The string "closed" appears in some lines of the entries that follow; copy each such line.

EXERCISE DATA »
--------
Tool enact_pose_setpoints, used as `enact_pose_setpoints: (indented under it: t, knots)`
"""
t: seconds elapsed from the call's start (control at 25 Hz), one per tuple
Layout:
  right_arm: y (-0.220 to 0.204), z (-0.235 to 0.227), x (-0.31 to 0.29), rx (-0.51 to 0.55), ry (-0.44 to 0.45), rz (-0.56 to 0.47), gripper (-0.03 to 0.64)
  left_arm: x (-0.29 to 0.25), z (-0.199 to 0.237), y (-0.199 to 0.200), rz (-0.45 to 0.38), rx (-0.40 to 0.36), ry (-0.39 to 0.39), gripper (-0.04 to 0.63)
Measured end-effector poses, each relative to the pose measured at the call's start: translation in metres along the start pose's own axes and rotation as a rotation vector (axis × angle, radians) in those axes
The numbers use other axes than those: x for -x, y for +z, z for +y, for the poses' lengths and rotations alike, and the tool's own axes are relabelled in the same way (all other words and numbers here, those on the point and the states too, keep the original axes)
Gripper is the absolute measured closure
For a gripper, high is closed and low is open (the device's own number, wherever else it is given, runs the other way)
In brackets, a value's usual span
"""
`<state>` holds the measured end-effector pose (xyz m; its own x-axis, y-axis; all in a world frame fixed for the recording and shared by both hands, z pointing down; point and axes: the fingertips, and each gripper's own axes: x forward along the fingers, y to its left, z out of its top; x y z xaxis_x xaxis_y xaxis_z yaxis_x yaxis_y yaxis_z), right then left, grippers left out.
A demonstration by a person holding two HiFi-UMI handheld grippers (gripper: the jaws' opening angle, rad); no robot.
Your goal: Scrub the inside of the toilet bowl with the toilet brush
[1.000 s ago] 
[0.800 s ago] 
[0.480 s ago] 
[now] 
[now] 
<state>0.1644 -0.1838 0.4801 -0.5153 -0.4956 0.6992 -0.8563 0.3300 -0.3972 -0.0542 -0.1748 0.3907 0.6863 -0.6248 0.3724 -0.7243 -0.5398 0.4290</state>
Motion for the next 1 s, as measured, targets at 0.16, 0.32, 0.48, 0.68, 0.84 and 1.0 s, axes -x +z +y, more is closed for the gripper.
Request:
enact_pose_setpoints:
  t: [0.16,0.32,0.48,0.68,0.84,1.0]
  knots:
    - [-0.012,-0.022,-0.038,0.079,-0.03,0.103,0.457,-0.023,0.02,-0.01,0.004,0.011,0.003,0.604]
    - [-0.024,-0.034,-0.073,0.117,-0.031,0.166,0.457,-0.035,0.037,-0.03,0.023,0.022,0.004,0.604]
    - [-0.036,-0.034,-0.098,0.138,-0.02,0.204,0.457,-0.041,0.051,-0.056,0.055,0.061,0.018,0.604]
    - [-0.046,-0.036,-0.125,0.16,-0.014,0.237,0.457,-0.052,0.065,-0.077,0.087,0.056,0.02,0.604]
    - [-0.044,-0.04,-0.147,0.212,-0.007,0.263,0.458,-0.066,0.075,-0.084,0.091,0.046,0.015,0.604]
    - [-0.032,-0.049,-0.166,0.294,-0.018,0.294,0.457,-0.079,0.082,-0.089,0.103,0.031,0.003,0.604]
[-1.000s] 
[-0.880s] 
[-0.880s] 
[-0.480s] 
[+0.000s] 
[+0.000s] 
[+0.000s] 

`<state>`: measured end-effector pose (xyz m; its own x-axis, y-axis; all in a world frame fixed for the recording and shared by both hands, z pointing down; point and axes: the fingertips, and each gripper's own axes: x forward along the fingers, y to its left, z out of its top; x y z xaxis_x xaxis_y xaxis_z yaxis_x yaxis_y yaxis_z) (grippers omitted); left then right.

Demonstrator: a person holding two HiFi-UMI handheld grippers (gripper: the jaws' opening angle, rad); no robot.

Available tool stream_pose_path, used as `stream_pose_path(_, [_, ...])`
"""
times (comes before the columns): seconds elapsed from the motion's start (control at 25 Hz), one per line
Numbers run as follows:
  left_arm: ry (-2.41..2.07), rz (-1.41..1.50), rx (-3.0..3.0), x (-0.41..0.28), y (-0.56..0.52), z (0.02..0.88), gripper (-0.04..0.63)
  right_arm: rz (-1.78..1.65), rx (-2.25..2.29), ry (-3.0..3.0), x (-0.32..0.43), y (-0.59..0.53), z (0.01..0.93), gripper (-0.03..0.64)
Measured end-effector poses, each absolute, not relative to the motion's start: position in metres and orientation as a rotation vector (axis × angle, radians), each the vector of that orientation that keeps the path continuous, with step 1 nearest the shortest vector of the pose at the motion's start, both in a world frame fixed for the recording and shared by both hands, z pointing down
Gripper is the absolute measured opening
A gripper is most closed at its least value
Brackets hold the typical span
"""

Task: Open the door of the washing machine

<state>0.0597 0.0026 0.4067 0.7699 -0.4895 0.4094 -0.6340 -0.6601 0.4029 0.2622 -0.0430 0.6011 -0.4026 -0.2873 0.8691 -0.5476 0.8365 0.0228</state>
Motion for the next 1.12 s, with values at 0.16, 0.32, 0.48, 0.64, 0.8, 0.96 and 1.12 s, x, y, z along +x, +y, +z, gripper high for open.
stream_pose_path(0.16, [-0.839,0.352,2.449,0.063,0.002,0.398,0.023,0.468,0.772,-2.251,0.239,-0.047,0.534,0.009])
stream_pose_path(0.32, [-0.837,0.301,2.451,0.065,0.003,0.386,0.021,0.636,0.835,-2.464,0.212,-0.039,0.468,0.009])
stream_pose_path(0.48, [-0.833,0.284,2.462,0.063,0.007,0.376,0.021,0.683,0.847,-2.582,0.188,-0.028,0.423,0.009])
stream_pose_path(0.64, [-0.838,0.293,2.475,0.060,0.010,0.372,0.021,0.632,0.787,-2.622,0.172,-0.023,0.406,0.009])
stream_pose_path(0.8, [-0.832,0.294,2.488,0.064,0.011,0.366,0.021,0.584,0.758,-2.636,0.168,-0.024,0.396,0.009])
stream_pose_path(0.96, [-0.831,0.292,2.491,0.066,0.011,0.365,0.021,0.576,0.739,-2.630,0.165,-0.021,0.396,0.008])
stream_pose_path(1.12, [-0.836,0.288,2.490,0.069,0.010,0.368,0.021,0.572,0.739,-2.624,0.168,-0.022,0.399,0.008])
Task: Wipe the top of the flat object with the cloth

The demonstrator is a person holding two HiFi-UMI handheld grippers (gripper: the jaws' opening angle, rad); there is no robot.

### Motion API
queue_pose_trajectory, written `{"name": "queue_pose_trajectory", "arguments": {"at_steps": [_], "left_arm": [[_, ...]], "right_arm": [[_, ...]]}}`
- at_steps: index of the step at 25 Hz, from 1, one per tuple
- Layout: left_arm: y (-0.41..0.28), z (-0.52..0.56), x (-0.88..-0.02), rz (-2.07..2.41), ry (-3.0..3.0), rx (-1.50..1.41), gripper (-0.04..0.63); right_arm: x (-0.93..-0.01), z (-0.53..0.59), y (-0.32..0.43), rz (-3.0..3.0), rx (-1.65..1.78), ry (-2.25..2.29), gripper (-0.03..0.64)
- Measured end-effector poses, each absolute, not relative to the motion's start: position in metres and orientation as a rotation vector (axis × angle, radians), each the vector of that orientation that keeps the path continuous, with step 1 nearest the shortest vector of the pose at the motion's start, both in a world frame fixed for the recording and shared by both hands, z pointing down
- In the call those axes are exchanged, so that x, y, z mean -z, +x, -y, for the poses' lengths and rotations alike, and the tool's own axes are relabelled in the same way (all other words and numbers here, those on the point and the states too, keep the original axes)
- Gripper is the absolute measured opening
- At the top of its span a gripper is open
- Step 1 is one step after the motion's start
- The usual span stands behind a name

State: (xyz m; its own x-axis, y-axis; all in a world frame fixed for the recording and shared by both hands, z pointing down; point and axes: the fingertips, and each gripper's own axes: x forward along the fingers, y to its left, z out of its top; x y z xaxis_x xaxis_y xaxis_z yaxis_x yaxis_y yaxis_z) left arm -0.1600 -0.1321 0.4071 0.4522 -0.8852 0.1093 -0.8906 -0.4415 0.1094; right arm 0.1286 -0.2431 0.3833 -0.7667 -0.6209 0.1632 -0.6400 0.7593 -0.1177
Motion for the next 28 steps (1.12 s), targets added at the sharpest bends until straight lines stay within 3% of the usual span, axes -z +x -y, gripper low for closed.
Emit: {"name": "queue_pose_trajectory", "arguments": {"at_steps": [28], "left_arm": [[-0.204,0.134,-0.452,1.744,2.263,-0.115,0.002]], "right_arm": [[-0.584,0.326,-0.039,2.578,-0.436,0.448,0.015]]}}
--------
OUTPUT OF THE EXERCISE »
For a gripper, high is closed and low is open (the device's own number, wherever else it is given, runs the other way)
Motion for the next 1 s, as measured, targets at 0.16, 0.32, 0.48, 0.68, 0.84 and 1.0 s, axes -x +z +y, more is closed for the gripper.
A gripper is most closed at its least value
Motion for the next 28 steps (1.12 s), targets added at the sharpest bends until straight lines stay within 3% of the usual span, axes -z +x -y, gripper low for closed.

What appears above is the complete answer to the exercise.